Chantiers de l’Atlantique è un’impresa di costruzione navale francese con sede a Saint-Nazaire, il cui capitale di maggioranza è detenuto dallo Stato francese, attraverso l’Agenzia delle partecipazioni statali. Chantiers de l’Atlantique è principalmente attiva nella progettazione e nella costruzione di navi passeggeri, oltre a fornire servizi agli armatori.

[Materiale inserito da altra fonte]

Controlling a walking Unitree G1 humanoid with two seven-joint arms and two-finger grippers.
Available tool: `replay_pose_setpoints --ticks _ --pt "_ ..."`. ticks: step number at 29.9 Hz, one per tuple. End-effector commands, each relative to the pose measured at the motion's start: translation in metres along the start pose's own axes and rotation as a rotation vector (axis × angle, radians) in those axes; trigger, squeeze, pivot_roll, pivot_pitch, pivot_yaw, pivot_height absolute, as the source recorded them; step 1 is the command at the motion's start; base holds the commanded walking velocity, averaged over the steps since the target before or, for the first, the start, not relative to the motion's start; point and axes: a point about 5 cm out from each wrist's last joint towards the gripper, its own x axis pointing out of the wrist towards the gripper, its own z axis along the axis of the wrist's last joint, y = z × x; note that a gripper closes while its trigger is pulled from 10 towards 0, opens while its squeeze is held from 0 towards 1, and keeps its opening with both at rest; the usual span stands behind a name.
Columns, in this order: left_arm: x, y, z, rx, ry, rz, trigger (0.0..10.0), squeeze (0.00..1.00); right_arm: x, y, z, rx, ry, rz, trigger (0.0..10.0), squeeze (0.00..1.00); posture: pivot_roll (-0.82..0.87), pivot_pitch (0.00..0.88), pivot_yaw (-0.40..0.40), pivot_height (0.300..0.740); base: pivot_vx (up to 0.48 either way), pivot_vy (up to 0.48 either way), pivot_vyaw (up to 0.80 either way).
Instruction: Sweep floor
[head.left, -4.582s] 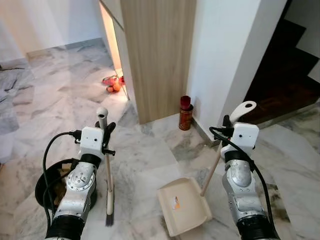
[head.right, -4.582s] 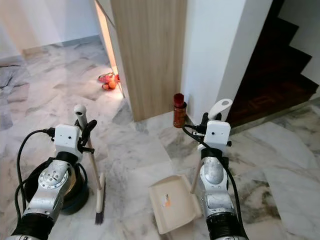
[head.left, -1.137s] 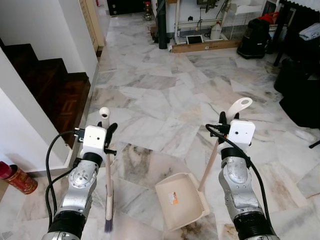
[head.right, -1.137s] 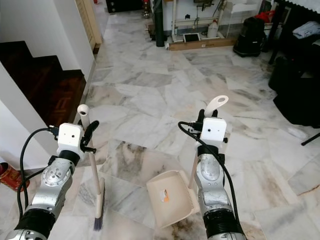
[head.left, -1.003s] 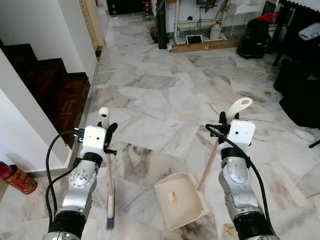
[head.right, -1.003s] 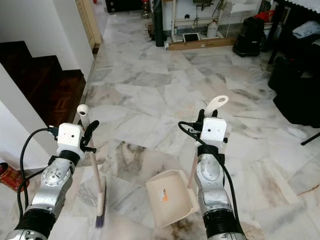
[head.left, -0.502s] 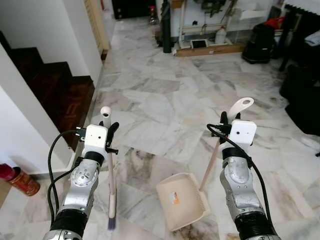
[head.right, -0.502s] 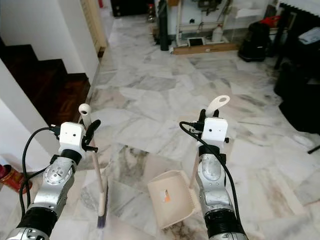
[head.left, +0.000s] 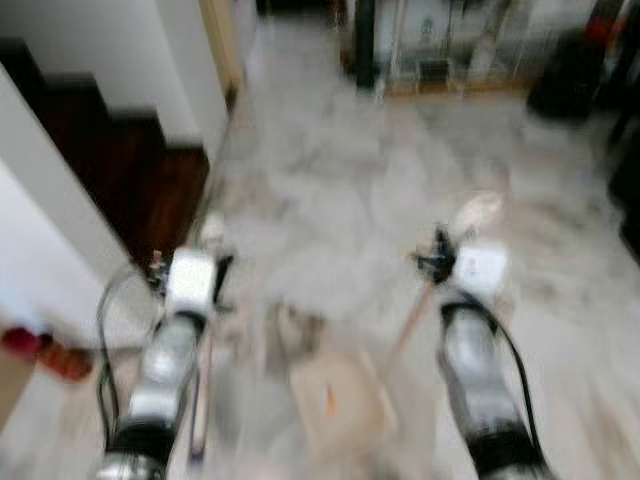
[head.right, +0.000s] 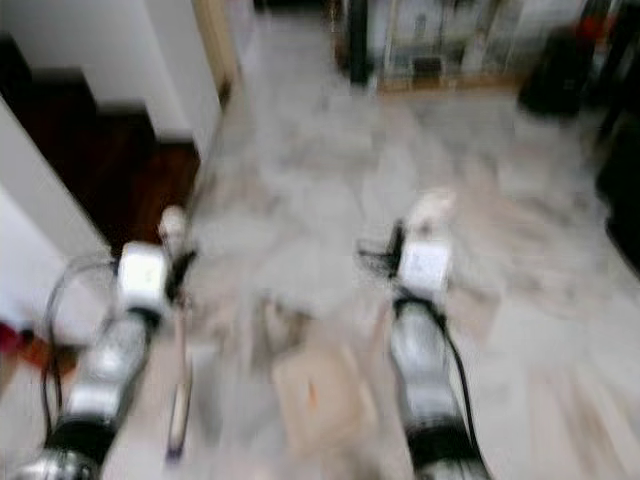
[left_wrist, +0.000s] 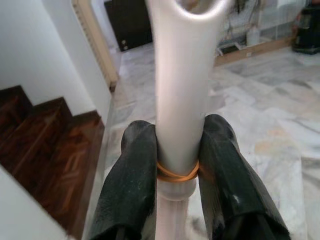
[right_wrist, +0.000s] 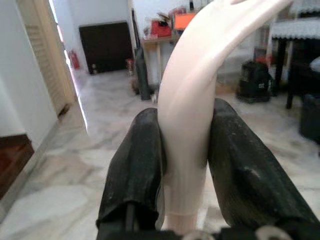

Secondo quanto reso noto dalla Commissione, “la Francia ha presentato una domanda di rinvio a norma dell’articolo 22, paragrafo 1, del regolamento UE sulle concentrazioni. Tale disposizione permette a uno o più Stati membri di chiedere alla Commissione di esaminare una concentrazione che pur non rivestendo una dimensione europea incide sugli scambi all’interno del mercato unico e rischia di incidere in misura significativa sulla concorrenza nei territori degli Stati membri che presentano la richiesta. La Germania si è associata alla richiesta di rinvio trasmessa dalla Francia”.

“Sulla base degli elementi forniti dalla Francia e dalla Germania – osserva la Commissione -, e fatti salvi i risultati della sua indagine esaustiva, la Commissione ritiene che l’operazione potrebbe nuocere in misura significativa alla concorrenza nel settore della costruzione navale, in particolare per quanto riguarda il mercato mondiale delle navi da crociera”.

Ecco una seconda contraddizione, la Commissione Europea sostiene che l’operazione “rischia di nuocere alla concorrenza a livello europeo e mondiale”. La Commissione non può intervenire nel mercato mondiale né tanto meno stabilire quali sono le operazioni che possono incidere a livello globale.

Per di più la Commissione dichiara “di rappresentare l’autorità più idonea a valutare i potenziali effetti transfrontalieri dell’operazione”.

“Di conseguenza – rende noto la Commissione Europea -, l’acquisizione di Chantiers de l’Atlantique da parte di Fincantieri sarà esaminata nella sua integralità da parte della Commissione. La Commissione intende ora chiedere a Fincantieri di notificare l’operazione”. Tecnicamente il gruppo italiano dovrà presentare una domanda all’interno della quale specificare nel dettaglio l’intera operazione e su questo contenuto la Commissione si pronuncerà.

È bene evidenziare che Fincantieri è un’eccellenza italiana e i costanti investimenti in capacità, competenze e strutture hanno consentito al gruppo navale di costruire le basi per essere un Gruppo sempre pronto a cogliere le occasioni di crescita a livello globale. Fincantieri ha 20 stabilimenti in 4 continenti e continua a crescere nei mercati esteri, consolidando così il proprio ruolo di operatore chiave del settore.

La nuova partnership industriale con STX France permetterà al gruppo di rivolgersi a tutti i settori ad alta tecnologia della navalmeccanica, sfruttando la perfetta complementarietà di competenze tra le due storiche realtà imprenditoriali.

Tutto il know how acquisito da Fincantieri probabilmente ha messo in allarme la concorrenza che cerca di bloccare il gruppo navale ma in realtà così non fa altro che bloccare il futuro del Paese.